7 Healthcast: Study links red wine with healthy brains
UNDATED (WHDH) -- Bob Sessions is 86 years old and he’s never had a sip of alcohol in his life, but now he’s hoping that red wine will be the key to stopping his Alzheimer ’s disease.
“I’m buying time, prolonging my life,” he said. He recently enrolled in the Red Wine Study at Georgetown University Medical Center, where doctors are investigating whether a compound in red grapes called resveratrol can stop the progression of Alzheimer’s disease.
“This is a totally new approach,” neurologist Dr. Raymond Turner said. “We’ve never tried this before for Alzheimer’s disease.”
Turner is leading the study at Georgetown. He says researchers don’t know exactly how resveratrol works, but they believe it can activate a gene associated with the brain’s aging.

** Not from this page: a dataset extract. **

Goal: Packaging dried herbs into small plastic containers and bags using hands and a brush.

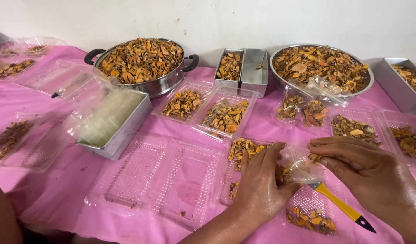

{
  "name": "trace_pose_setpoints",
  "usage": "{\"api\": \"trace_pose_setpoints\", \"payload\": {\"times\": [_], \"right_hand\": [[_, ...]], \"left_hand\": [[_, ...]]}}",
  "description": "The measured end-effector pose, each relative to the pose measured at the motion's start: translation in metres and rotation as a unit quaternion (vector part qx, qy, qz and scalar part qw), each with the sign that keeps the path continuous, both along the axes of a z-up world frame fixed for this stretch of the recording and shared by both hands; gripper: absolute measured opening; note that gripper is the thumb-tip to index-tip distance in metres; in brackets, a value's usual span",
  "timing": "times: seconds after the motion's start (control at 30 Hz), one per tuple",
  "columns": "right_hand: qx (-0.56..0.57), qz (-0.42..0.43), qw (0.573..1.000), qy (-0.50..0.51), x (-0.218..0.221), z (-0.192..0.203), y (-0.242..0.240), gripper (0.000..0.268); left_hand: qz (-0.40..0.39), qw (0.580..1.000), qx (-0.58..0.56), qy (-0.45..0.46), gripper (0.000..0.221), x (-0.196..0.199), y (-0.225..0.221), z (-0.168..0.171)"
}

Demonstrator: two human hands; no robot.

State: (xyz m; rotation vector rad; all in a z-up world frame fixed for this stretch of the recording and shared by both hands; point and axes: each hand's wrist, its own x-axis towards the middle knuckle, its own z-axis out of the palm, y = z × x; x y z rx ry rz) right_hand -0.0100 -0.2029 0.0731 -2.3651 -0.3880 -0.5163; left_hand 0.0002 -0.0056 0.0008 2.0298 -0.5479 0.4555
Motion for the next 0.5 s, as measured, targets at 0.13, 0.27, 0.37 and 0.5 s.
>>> {"api": "trace_pose_setpoints", "payload": {"times": [0.13, 0.27, 0.37, 0.5], "right_hand": [[-0.013, 0.009, 1.0, -0.022, -0.001, 0.0, 0.002, 0.02], [-0.024, 0.021, 0.999, -0.026, -0.003, 0.004, 0.008, 0.019], [-0.024, 0.026, 0.999, -0.027, -0.004, 0.005, 0.008, 0.019], [-0.047, 0.043, 0.996, -0.067, -0.005, 0.011, 0.011, 0.021]], "left_hand": [[0.005, 1.0, 0.009, -0.008, 0.077, 0.002, -0.001, -0.001], [0.008, 1.0, 0.001, -0.02, 0.076, 0.004, -0.002, -0.005], [0.002, 1.0, -0.011, -0.004, 0.075, 0.003, -0.003, -0.003], [-0.01, 1.0, -0.018, -0.007, 0.079, 0.004, -0.003, -0.005]]}}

“And of course aging is the major risk factor for Alzheimer’s disease and diabetes and cancer and heart disease, so we think that if it really does target these genes that regulate the aging process that we may have a potential benefit in many disorders,” he said.
Patients in the study won’t actually be drinking red wine; they’ll be given pills with a concentrated form of the compound. The dosage will increase every three months, and by the end of the year-long study, they’ll have had the resveratrol equivalent of 1,000 bottles of red wine.
“Anything that will slow the progress is going to be worth it,” Julia Sessions said. She and Bob say they realize the study won’t cure his disease, but even if it slows it down or helps prevent Alzheimer’s in the future, it’s all worth it.
“I want to stay as alive as I can for as long as I can,” Sessions said.